What's so "schematic" about schemes? Well, the title clearly follows the title of this question.
Why the objects so successfully defined by Grothendieck have been called "schemes"? In my opinion the original French word (schéma) doesn't help, by itself, to understand the motivations behind such a choice of nomenclature...
 A: This is what Grothendieck says -- no difference with Andreas Blass, I just thought it might interest some as additional information -- in Récoltes et semailles (p. 31/32) [my emaphasize]:

La notion de schéma est la plus naturelle, la plus "évidente" imaginable, pour englober en une notion unique la série infinie de notions de "variété" (algébrique) qu’on maniait précédemment (une telle notion pour chaque nombre premier (39)...). De plus, un seul et même "schéma" (ou "variété" nouveau style) donne naissance, pour chaque nombre premier p, à une "variété (algébrique) de caractéristique p" bien déterminée. La collection de
  ces différentes variétés des différentes caractéristiques peut alors être visualisée comme une sorte d’ "éventail (infini) de variétés" (une pour chaque caractéristique). Le "schéma" est cet éventail magique, qui relie entre eux, comme autant de "branches" différentes, ses "avatars" ou "incarnations" de toutes les caractéristiques possibles.

My (poor) translation: 
The notion of scheme is the most natural, the most "obvious" imaginable, to encompass in one unique notion the infinite series of notions of (algebraic) "variety", which one used before (such a notion for each prime number(39)...) Moreover, one and the same "scheme" (or "variety" of a new form) gives rise, for each prime number p, to a well-determined  "(algebraic) variety of characteristic p." The collection of these different varieties of different characteristics can thus be seen as a sort of "(infinite) fan of varieties" (one for each characteristic). The "scheme" is this magic fan, which ties together, as many different "branches", its "avatars" or "incarnations" of all the possible characteristics.
End of translation. [In particular the end might be a bit messed up, as éventail also has a botanic meaning and this might be the better one with the branches, but not sure.]
Footnote 39 merely mentions that this is to include primes at infinity.
P.S. In case somebody has suggestions for improvements of the translation, I'd appreciate them.
A: I have always assumed that the motivation was more or less as follows.  Consider, for example, the projective planes over various fields $k$ (in the sense of classical, long-before-Grothendieck geometry).  As the field $k$ varies, these are different spaces, but there is clearly something common about them; they are constructed according to a single scheme (in the intuitive sense of the word) from the various fields.  The "projective plane over $\mathbb Z$", as a scheme (now in the technical sense) encapsulates what is common to all these planes, and "produces" them as the sets of $k$-valued points.  More generally, a scheme (in the technical sense) is a way of producing a family of related varieties, by instantiating the scheme over various fields, and so the scheme captures what is common to those varieties, the "scheme" (in the intuitive sense) according to which they are constructed.
A: In this context, the introduction of the word schéma is due to Claude Chevalley.
According to Dieudonné (The historical development of algebraic geometry, Amer.
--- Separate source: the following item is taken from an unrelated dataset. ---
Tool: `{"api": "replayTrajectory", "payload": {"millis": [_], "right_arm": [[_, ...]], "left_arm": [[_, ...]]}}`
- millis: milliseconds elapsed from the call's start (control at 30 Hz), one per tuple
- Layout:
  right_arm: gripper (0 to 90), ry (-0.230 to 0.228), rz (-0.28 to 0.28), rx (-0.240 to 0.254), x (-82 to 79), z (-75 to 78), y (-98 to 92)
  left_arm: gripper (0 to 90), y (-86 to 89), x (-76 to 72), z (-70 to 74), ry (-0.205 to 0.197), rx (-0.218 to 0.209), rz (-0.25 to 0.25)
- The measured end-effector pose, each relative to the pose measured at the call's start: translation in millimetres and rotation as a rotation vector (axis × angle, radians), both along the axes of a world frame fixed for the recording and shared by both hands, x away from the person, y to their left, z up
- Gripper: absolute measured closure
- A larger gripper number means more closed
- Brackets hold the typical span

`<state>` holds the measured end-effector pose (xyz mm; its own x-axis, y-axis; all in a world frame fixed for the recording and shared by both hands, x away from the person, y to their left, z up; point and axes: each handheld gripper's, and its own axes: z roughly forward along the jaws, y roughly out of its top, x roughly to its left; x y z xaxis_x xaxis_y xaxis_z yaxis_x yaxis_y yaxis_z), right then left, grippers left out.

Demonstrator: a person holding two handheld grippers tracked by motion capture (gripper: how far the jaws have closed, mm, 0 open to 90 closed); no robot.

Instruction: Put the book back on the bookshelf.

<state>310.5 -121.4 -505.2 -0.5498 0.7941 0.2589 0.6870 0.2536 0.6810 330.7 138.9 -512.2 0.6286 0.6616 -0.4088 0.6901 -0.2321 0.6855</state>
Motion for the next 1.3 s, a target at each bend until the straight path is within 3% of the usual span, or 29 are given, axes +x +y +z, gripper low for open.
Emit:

Math. Monthly, vol 1979, 1972, p. 827-866), nobody had ever given "an intrinsic definition of an affine variety'' until the 1950s, ie "independent of any imbedding".
For general varieties, Weil's definition used local charts, as in differential geometry and
Chevalley had asked himself what was invariant in Weil's definition. 
Cartier (Grothendieck et les motifs. Notes sur l’histoire et la
philosophie des mathématiques IV, 2000), himself quoted by Ralf Krömer (Tool and object: a history and philosophy of category theory, §4.1.1.1, footnote 319, page 164) explains that

La réponse, inspirée des travaux antérieurs de Zariski, était simple et élégante: le schéma de la variété algébrique est la collection des anneaux locaux des sous-variétés, à l'intérieur du corps des fonctions rationnelles. (Krömer's translation: The answer, inspired by previous work by Zariski, was simple
  and elegant: the scheme of the algebraic variety is the collection of local
  rings of the subvarieties inside the field of the rational functions.)

Soon after, Grothendieck's schémas pushed this idea even further.